The trade-off is cost and scheduling. Hospital MRIs commonly run two to four times higher than outpatient equivalents because of hospital overhead and facility fees billed separately from professional radiologist fees. Wait times can also stretch one to three weeks for non-urgent outpatient slots since inpatient and emergency cases take priority. For routine studies in stable patients, hospital settings may be overkill.

Hospital vs Outpatient MRI Locations
- +Outpatient centers typically cost 50–75% less than hospital MRIs
- +Faster scheduling, often within a few days at outpatient sites
- +Free or validated parking at most freestanding facilities
- +Transparent cash pricing increasingly available online
- +Dedicated diagnostic environment without hospital chaos
- +Evening and weekend hours common at outpatient locations
- +Subspecialty radiologists still read studies remotely
- −Outpatient centers may lack sedation or anesthesia services
- −Limited capacity for contrast reactions or medical emergencies
- −Fewer ultra-high-field 3T or 7T scanners outside hospitals
- −Complex protocols may only be offered at academic centers
- −Insurance networks may steer patients to specific facilities
- −Mobile MRI units offer limited days per week in rural areas
Booking Checklist for Any US MRI Salt Lake or National Facility
- ✓Confirm the facility is in-network with your specific insurance plan
- ✓Ask whether the scanner is 1.5T or 3T and whether it's wide-bore
- ✓Verify whether contrast (gadolinium) is needed for your study
- ✓Request a cash-pay quote if your deductible has not been met
- ✓Ask how soon images and report are sent to your referring physician
- ✓Confirm any implants, devices, or surgical history are MRI-safe
- ✓Check parking, building access, and arrival time requirements
- ✓Ask about pre-scan fasting or medication-hold instructions
- ✓Inquire whether sedation is available if you have claustrophobia
- ✓Save the facility's phone number for any pre-scan questions
Identical scans, very different prices
A lumbar spine MRI without contrast can cost $450 at a Salt Lake outpatient center and $2,800 at a hospital across the street — same protocol, same image quality, same radiologist group reading the study. Always shop before scheduling, especially if you're paying out of pocket or have a high-deductible plan.
Pricing for MRI in the United States varies more dramatically than almost any other medical service. The same lumbar spine MRI without contrast might cost $400 at one Salt Lake City outpatient center and $3,000 at the hospital across the street. The variation stems from a complicated mix of hospital chargemaster pricing, facility fees, insurance contract rates, and regional market dynamics. Patients who shop before scheduling routinely save hundreds to thousands of dollars, especially when paying cash or working toward an unmet deductible.

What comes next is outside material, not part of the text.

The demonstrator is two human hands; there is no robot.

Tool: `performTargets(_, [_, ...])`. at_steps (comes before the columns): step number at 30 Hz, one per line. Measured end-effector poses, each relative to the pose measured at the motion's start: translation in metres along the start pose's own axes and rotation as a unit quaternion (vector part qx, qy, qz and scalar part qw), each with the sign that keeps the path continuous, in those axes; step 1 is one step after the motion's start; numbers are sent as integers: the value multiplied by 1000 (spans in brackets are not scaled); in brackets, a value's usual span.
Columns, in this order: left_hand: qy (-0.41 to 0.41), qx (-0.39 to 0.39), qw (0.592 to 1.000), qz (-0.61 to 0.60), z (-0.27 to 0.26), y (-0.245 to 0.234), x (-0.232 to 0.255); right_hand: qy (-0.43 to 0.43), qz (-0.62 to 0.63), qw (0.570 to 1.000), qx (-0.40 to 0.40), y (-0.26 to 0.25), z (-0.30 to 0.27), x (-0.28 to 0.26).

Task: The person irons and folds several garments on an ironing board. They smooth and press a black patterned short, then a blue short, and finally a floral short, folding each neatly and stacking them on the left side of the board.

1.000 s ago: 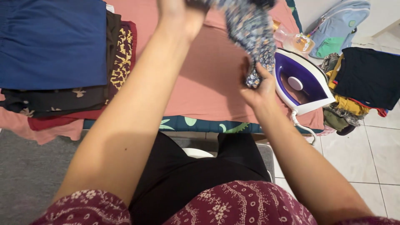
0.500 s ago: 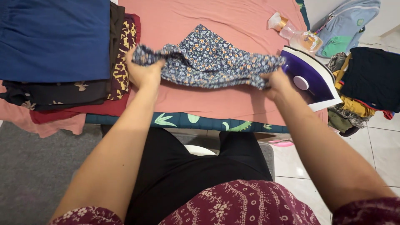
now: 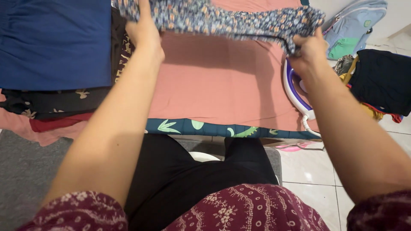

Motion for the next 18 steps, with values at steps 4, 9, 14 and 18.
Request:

Insurance coverage rules are the first variable to understand. Most commercial plans require prior authorization for MRI, particularly for non-urgent musculoskeletal and spinal imaging, with criteria reviewed by a third-party radiology benefits manager. Once authorized, the scan must be performed at an in-network facility to avoid surprise out-of-network billing. Some plans go further and use site-of-service rules that limit coverage to designated outpatient centers unless medically necessary at a hospital, a trend that has expanded considerably.
Medicare pricing follows national fee schedules with regional adjustments. A Medicare patient at any US facility pays the same Medicare-approved amount minus their Part B deductible and 20% coinsurance, often covered by a Medigap policy. Medicare Advantage plans, however, layer their own network restrictions and prior authorization requirements on top of traditional Medicare rules. Veterans using VA coverage typically receive scans at VA facilities or through the Veterans Community Care Program with limited out-of-pocket cost.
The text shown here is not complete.